AUTOR(ES) T. Fedirko
AFILIAÇÃO(ÕES) Department of Social Anthropology University of St Andrews 71 North Street, St Andrews KY16 9AL UK
ANO 2021
TIPO Artigo
PERIÓDICO Journal of the Royal Anthropological Institute
ISSN 1359-0987
E-ISSN 1467-9655
EDITORA Sage Publications (United States)
DOI 10.1111/1467-9655.13427
ADICIONADO EM 2025-08-18

Resumo

This article explores the relation between suspicion and expertise in the context of activist investigations of offshore corruption. I reconstruct one investigation of alleged corruption in the Azerbaijani oil sector, conducted by a British organization called Global Witness, to explore how suspicion is learned and practised in the face of impenetrable offshore secrecy.
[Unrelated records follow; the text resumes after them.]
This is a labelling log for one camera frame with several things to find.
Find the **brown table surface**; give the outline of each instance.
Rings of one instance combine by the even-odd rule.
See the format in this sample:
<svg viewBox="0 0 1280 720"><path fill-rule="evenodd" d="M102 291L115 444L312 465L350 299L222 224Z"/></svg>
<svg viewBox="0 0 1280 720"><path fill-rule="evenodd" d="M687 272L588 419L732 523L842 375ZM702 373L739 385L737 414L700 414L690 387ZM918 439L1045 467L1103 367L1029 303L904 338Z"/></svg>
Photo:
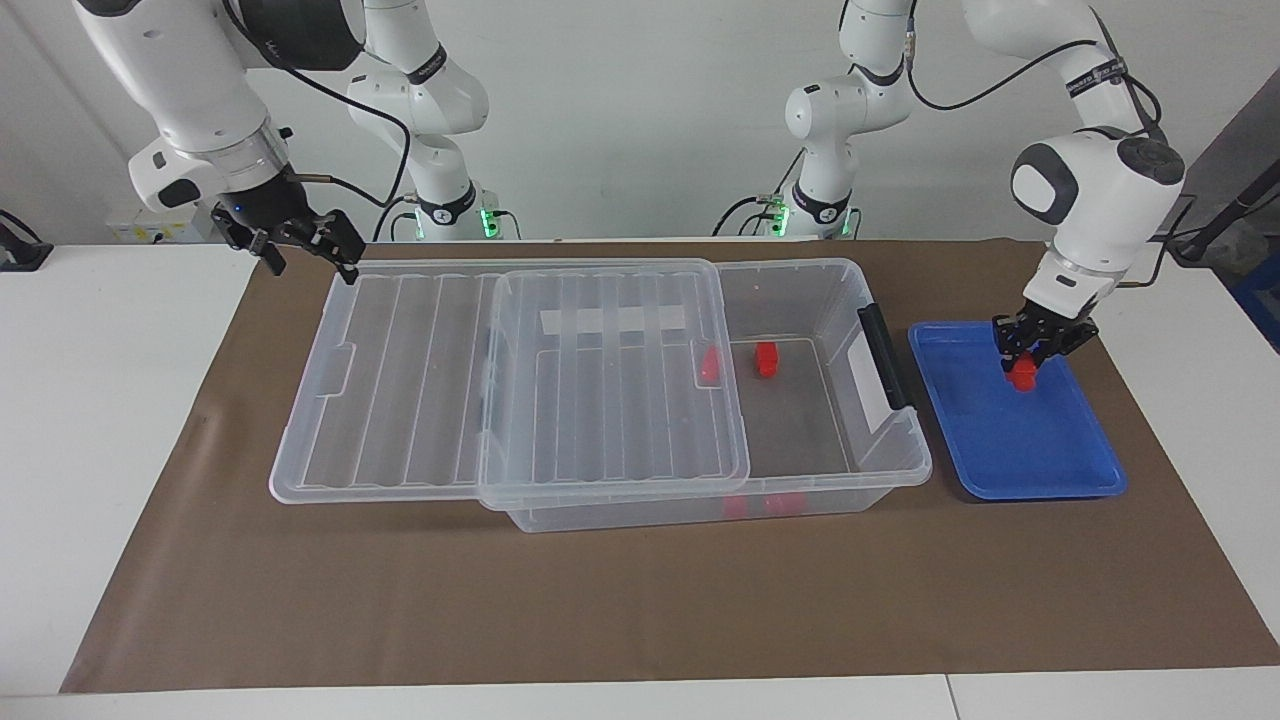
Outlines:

For these detectives of global capital, suspicion is both a tool for arriving at an understanding of offshore corporate networks and an orientation that helps them overcome the limits of this understanding, allowing them to make political claims that go beyond what is strictly afforded by evidence and libel law. Extending recent anthropological scholarship that revises the disciplinary emphasis on truth and certainty as the mainstays of expert knowledge, I argue that investigative expertise provides imprecise and suspicious understandings of its objects that are useful despite, or even because of, the ambivalence and suspicion it entails.